* Activity:
Starting at the top of the records below, write out each line exactly as it stands, stopping after the line with "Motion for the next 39"; exclude the pictures.
•••
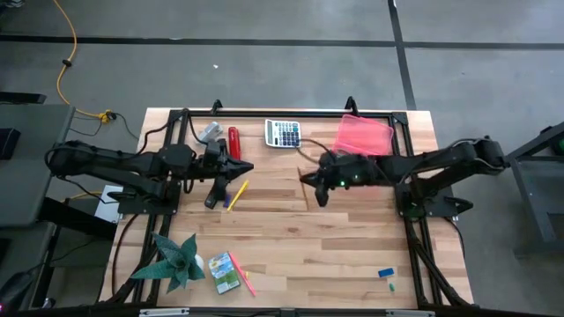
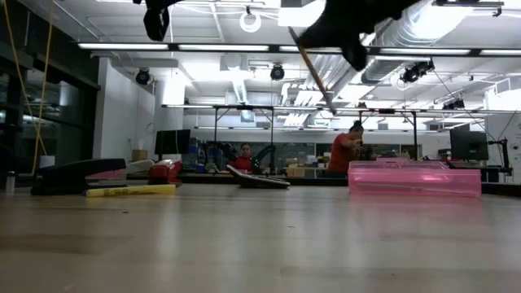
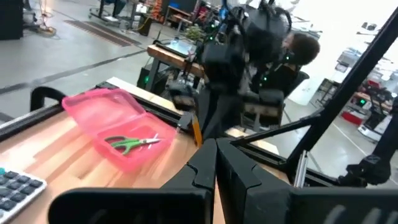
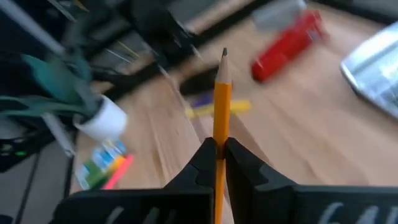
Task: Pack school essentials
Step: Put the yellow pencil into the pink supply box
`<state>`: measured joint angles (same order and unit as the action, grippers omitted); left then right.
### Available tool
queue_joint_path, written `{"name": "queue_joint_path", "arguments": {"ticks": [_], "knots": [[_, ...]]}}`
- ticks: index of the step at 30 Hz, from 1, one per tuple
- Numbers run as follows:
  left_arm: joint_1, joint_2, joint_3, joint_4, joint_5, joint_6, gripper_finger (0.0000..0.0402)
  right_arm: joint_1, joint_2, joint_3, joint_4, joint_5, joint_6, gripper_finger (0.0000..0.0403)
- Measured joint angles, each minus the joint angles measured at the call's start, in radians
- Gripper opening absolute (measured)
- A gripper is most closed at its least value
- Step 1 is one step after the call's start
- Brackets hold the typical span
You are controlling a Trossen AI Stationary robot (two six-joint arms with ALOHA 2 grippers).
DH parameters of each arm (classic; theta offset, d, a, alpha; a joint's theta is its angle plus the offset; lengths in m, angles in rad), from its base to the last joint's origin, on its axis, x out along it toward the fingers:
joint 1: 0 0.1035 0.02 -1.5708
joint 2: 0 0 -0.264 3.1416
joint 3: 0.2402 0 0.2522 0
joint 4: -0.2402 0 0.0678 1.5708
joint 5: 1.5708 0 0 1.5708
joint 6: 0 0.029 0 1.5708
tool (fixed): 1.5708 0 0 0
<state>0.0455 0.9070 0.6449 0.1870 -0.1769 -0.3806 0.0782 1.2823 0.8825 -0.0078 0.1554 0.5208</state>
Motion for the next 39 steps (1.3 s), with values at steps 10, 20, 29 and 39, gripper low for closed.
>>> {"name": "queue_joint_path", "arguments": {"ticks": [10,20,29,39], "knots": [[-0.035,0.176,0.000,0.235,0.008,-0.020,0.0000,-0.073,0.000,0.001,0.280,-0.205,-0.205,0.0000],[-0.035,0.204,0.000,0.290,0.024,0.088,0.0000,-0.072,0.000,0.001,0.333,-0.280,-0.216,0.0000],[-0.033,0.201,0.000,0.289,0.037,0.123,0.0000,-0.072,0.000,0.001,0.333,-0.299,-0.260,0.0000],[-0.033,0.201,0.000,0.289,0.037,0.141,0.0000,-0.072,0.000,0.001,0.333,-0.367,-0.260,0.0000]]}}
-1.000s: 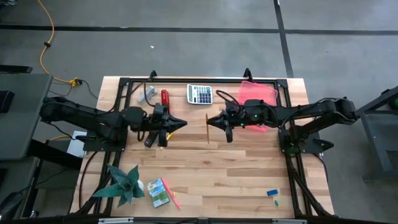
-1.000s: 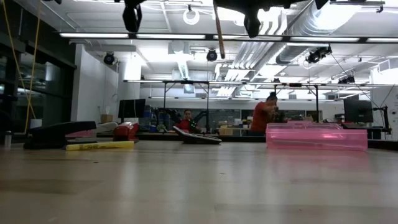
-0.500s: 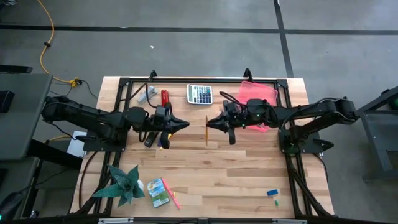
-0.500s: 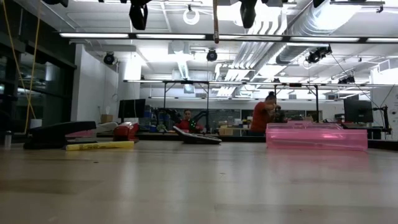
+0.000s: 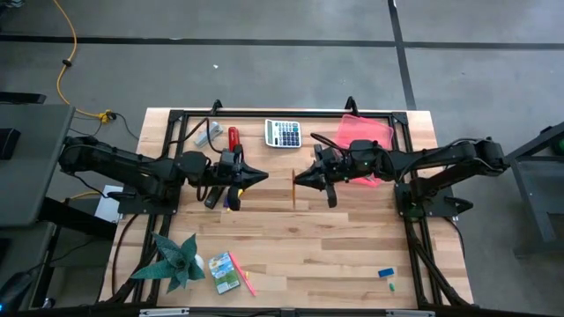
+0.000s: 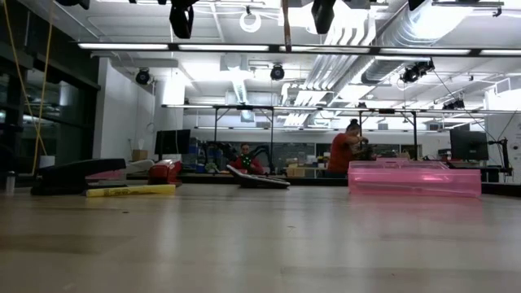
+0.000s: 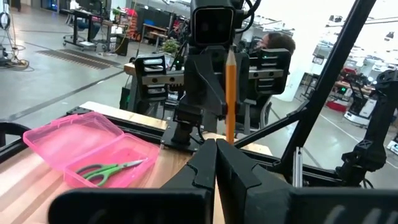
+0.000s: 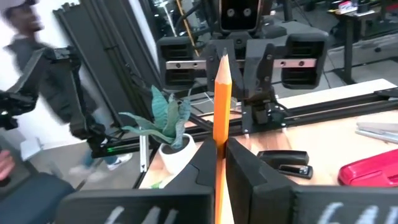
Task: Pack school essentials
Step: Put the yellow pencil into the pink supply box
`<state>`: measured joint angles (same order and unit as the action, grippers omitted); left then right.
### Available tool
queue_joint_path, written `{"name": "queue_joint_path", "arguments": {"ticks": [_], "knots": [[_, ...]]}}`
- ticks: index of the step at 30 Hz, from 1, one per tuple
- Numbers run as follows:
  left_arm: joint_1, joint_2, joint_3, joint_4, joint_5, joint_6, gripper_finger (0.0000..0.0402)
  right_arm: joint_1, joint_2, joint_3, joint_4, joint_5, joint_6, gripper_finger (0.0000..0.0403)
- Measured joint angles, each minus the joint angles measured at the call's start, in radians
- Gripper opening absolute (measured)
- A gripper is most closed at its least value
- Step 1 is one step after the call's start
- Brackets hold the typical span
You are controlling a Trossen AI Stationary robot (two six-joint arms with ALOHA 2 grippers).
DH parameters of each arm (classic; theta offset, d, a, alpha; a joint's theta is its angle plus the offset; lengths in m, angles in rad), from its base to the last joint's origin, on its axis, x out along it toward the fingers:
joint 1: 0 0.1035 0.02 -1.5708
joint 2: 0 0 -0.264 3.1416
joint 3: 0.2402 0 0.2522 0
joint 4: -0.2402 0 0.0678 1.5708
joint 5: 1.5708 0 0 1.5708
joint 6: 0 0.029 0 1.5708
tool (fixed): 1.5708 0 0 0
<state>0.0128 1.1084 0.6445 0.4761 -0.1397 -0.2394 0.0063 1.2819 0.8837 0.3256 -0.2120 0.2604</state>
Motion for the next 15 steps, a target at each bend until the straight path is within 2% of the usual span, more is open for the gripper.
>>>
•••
* Task solution:
Task: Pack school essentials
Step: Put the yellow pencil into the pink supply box
`<state>`: measured joint angles (same order and unit as the action, grippers omitted); left then right.
### Available tool
queue_joint_path, written `{"name": "queue_joint_path", "arguments": {"ticks": [_], "knots": [[_, ...]]}}`
- ticks: index of the step at 30 Hz, from 1, one per tuple
- Numbers run as follows:
  left_arm: joint_1, joint_2, joint_3, joint_4, joint_5, joint_6, gripper_finger (0.0000..0.0402)
  right_arm: joint_1, joint_2, joint_3, joint_4, joint_5, joint_6, gripper_finger (0.0000..0.0403)
- Measured joint angles, each minus the joint angles measured at the call's start, in radians
- Gripper opening absolute (measured)
- A gripper is most closed at its least value
- Step 1 is one step after the call's start
- Brackets hold the typical span
You are controlling a Trossen AI Stationary robot (two six-joint arms with ALOHA 2 grippers).
DH parameters of each arm (classic; theta offset, d, a, alpha; a joint's theta is its angle plus the offset; lengths in m, angles in rad), from its base to the last joint's origin, on its axis, x out along it toward the fingers:
joint 1: 0 0.1035 0.02 -1.5708
joint 2: 0 0 -0.264 3.1416
joint 3: 0.2402 0 0.2522 0
joint 4: -0.2402 0 0.0678 1.5708
joint 5: 1.5708 0 0 1.5708
joint 6: 0 0.029 0 1.5708
tool (fixed): 1.5708 0 0 0
<state>0.0455 0.9070 0.6449 0.1870 -0.1769 -0.3806 0.0782 1.2823 0.8825 -0.0078 0.1554 0.5208</state>
Motion for the next 39 steps (1.3 s), with values at steps 10, 20, 29 and 39, gripper low for closed.

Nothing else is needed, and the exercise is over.